Les effets d’entraînement s’étendent au-delà des chiffres de participation. Les détaillants locaux d’articles de sport signalent que les ventes d’équipement de rugby ont augmenté de 27% depuis 2020. Les programmes scolaires se développent, avec cinq écoles de Calgary ajoutant des équipes de rugby au cours des trois dernières années.
Singh croit que le sport offre quelque chose de particulièrement précieux dans la culture jeunesse dominée par le numérique d’aujourd’hui.
« Le rugby exige une présence physique et de la communication, » explique-t-elle. « Les jeunes ne peuvent pas se cacher derrière des écrans sur le terrain. Ils apprennent à communiquer directement, à faire physiquement confiance à leurs coéquipiers, à gérer la peur et l’inconfort. »
La voie à suivre n’est pas sans obstacles. Obtenir un financement durable reste un défi. La concurrence des sports établis s’intensifie chaque année.
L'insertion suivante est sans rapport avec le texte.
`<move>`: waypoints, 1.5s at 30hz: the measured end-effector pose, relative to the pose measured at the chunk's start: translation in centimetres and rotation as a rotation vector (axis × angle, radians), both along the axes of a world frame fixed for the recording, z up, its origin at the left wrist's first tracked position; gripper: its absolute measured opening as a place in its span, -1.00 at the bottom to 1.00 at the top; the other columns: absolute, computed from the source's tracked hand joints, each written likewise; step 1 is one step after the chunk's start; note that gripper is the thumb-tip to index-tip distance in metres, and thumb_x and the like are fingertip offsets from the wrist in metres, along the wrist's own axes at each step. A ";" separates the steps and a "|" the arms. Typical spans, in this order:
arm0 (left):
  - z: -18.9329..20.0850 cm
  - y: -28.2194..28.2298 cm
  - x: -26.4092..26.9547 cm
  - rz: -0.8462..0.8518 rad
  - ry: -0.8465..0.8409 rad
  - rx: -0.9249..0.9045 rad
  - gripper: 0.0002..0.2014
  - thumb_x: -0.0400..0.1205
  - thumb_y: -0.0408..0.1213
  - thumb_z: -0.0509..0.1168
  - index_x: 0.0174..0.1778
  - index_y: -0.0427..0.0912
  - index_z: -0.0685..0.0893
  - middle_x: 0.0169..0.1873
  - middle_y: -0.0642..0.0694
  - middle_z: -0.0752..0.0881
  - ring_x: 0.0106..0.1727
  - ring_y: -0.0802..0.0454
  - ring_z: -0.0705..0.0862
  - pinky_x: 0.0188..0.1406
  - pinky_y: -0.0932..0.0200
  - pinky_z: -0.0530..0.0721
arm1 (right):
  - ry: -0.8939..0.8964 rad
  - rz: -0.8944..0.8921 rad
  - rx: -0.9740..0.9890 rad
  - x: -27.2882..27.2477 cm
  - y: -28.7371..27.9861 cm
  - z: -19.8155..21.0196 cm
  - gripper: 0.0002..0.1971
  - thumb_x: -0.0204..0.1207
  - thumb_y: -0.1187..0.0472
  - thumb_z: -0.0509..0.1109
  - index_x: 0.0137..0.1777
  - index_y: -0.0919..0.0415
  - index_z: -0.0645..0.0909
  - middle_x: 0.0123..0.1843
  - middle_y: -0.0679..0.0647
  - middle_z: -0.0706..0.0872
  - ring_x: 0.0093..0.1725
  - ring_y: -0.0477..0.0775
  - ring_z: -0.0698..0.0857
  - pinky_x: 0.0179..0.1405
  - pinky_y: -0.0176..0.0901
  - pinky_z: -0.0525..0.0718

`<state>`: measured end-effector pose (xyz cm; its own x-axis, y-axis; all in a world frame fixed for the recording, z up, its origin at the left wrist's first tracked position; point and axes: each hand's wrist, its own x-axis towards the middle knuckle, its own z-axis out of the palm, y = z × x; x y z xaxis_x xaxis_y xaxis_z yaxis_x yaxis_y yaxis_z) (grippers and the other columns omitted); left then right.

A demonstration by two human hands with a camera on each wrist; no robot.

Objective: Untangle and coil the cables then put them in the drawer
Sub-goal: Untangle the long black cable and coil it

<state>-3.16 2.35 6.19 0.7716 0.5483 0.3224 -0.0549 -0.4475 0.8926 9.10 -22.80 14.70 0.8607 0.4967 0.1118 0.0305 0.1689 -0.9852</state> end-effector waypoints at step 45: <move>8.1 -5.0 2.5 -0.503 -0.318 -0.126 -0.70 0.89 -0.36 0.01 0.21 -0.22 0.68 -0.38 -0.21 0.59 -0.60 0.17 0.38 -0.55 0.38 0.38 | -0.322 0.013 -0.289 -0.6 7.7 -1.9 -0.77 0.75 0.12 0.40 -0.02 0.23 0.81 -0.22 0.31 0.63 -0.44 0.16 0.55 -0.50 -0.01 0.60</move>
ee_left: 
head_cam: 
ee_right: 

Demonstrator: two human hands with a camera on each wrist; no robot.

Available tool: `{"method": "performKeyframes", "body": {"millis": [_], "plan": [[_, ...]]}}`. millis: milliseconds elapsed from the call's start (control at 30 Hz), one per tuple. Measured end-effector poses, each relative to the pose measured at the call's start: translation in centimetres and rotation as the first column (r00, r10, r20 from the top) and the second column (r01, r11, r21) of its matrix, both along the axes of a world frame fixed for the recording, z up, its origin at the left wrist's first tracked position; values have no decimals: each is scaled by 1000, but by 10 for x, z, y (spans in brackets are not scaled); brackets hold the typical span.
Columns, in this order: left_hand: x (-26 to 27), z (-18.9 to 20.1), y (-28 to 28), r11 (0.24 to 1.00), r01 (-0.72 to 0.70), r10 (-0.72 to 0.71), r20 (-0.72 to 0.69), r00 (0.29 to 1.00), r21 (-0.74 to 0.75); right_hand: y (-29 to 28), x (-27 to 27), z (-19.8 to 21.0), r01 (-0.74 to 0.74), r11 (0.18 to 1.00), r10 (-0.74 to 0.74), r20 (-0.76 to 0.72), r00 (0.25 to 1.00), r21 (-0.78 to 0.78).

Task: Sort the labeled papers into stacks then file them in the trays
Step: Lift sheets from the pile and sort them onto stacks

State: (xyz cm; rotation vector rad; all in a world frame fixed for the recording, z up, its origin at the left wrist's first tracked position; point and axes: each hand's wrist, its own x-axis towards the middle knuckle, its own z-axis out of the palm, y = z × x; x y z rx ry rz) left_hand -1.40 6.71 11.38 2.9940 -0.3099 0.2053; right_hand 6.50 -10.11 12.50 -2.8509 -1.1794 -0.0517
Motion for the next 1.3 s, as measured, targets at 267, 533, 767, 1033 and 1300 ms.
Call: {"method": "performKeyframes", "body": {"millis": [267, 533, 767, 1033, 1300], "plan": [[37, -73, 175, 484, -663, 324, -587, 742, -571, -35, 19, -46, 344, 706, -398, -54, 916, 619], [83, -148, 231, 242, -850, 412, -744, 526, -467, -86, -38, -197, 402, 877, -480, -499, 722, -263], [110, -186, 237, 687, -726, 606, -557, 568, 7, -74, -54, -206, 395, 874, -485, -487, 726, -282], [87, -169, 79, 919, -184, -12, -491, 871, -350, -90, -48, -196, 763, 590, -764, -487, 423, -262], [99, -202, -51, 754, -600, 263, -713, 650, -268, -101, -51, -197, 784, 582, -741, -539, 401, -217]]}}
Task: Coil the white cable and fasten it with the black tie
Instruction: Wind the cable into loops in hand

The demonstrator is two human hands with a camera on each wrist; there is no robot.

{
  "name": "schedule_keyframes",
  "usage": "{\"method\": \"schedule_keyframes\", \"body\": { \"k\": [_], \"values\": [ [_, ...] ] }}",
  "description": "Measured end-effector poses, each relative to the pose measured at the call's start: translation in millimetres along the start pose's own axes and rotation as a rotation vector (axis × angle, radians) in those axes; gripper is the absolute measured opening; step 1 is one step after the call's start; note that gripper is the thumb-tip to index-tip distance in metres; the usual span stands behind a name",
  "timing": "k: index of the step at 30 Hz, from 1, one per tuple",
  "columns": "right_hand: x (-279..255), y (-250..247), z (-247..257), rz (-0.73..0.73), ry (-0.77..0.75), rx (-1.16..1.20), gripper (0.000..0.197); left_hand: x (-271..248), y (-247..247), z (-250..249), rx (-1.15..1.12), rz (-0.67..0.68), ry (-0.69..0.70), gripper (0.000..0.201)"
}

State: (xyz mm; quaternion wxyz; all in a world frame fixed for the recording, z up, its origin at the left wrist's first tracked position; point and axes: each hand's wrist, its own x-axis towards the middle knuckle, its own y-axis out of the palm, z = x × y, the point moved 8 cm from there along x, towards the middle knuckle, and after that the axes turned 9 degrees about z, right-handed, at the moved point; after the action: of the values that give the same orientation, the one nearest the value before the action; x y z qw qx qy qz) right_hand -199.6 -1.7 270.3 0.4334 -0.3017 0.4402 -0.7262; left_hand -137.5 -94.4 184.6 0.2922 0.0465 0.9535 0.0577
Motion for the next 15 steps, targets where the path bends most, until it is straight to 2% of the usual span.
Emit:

Et la base de bénévoles dont dépend le rugby nécessite un renouvellement constant.
Pourtant, en regardant Robinson et Singh guider une séance d’entraînement – patients avec les débutants, exigeants avec les joueurs expérimentés – je me rappelle pourquoi le développement sportif local est important. Ils n’enseignent pas seulement les compétences du rugby; ils construisent des liens communautaires qui transcendent le terrain de jeu.
Pour Calgary, une ville souvent définie par les cycles économiques et les manchettes de hockey, cette renaissance du rugby représente quelque chose de significatif – une histoire de réussite locale aux implications nationales.
« Nous ne faisons que commencer, » me dit Robinson alors que nous terminons notre conversation. « Dans dix ans, ne soyez pas surpris si les équipes canadiennes de rugby sont remplies de joueurs qui ont commencé ici même sur les terrains de Calgary. »
En quittant le parc, voyant des enfants avec des ballons de forme étrange sous le bras, je soupçonne qu’il pourrait avoir raison.